Auditable- All the events in the consent flow must be digitally signed and logged using Ministry of Electronics and Information technology’s log artifact.
Notice- The user must be informed and given due notice when consent is created or revoked and when data has been requested, sent or denied.
Security by design- the internal and external software to be used in DEPA must be designed from ground up to be secure and there shall be end to end security of data.
3.4 APIs for Data Sharing
The Draft Framework provides that Application Programming Interfaces (API) enable seamless interaction flow and encrypted data flow between data providers and data users. Institutions which have adopted the draft DEPA API can provide data in a machine readable format to all licensed consent managers. A centralized consent management architecture makes the account interoperable and will allow the individuals to switch from one operator to another.
3.5 Data protection and processing standards
The Draft Framework states that DEPA should rely on adoption of related technology standards around data storage which will be designed and regulated by the forthcoming Data Protection Authority under the Personal Data Protection Bill.
4.1 The move by NITI Aayog for releasing this framework is very much appreciated, it must be highlighted that this draft framework must provide detail of how the architecture would be implemented. Further there has to be clarity on how the Account Aggregator’s provisions given under this framework be read vis a vis the RBI regulations on the same.
4.2 For full implementation of this Draft Framework, there has a detailed implementation framework and guidelines by the concerned government and ministries. There is clarity needed on issues such as eligibility of information users for demanding the data and their eligibility criteria. Whether the consent manager will be regulated by a Self Regulation Organization (SRO) or whether any regulatory body will issue guidelines for the same is also an issue which hasn’t been dealt with. Further, the Draft Framework mentions that control of data to small business will be promoted, however, there is no clarity provided on how this might be achieved. The Draft Framework also relies on a legislation (Personal Data Protection Bill, 2019) which has not been enacted yet and is undergoing deliberations.

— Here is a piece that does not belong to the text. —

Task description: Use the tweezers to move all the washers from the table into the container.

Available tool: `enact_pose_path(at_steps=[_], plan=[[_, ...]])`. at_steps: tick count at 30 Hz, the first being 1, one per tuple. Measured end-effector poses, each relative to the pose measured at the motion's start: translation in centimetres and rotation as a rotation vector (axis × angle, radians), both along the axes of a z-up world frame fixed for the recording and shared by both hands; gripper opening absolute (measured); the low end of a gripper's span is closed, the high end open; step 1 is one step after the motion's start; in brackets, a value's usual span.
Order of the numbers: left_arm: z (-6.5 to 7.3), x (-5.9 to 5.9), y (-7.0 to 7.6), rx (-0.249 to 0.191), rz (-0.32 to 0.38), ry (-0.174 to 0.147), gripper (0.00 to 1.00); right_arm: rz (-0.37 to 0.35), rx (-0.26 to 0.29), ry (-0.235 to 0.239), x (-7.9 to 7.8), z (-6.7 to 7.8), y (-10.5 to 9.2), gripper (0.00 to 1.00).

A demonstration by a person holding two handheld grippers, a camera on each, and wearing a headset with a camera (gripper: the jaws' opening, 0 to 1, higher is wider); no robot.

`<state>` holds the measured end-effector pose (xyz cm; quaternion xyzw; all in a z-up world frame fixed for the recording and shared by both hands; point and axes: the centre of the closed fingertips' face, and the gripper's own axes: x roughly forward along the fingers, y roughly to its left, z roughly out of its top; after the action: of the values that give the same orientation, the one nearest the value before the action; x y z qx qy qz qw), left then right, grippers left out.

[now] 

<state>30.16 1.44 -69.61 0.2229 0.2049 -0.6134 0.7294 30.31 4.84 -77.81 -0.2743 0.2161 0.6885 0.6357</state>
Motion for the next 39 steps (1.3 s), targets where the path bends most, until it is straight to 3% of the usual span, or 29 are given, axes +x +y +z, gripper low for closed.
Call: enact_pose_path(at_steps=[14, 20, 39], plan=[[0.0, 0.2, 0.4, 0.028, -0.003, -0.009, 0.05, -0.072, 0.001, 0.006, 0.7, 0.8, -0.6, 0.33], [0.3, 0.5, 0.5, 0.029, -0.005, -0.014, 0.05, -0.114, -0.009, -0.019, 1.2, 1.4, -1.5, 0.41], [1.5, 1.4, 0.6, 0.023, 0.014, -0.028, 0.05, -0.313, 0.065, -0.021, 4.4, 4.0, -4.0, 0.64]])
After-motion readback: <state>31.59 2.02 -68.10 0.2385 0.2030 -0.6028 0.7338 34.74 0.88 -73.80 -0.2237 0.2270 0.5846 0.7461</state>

4.3 There requires clarity on how the Consent Managers operate and the Draft Framework only provides a pictorial representation and no further information has been given. There is also no information given as to how sectoral regulators (such as RBI, SEBI, IRDAI) will accommodate the implementation of DEPA. Another factor which has not been considered is the parameters of data protection and privacy which have been laid down in the judgements of Justice K.S Puttaswamy v. Union of India.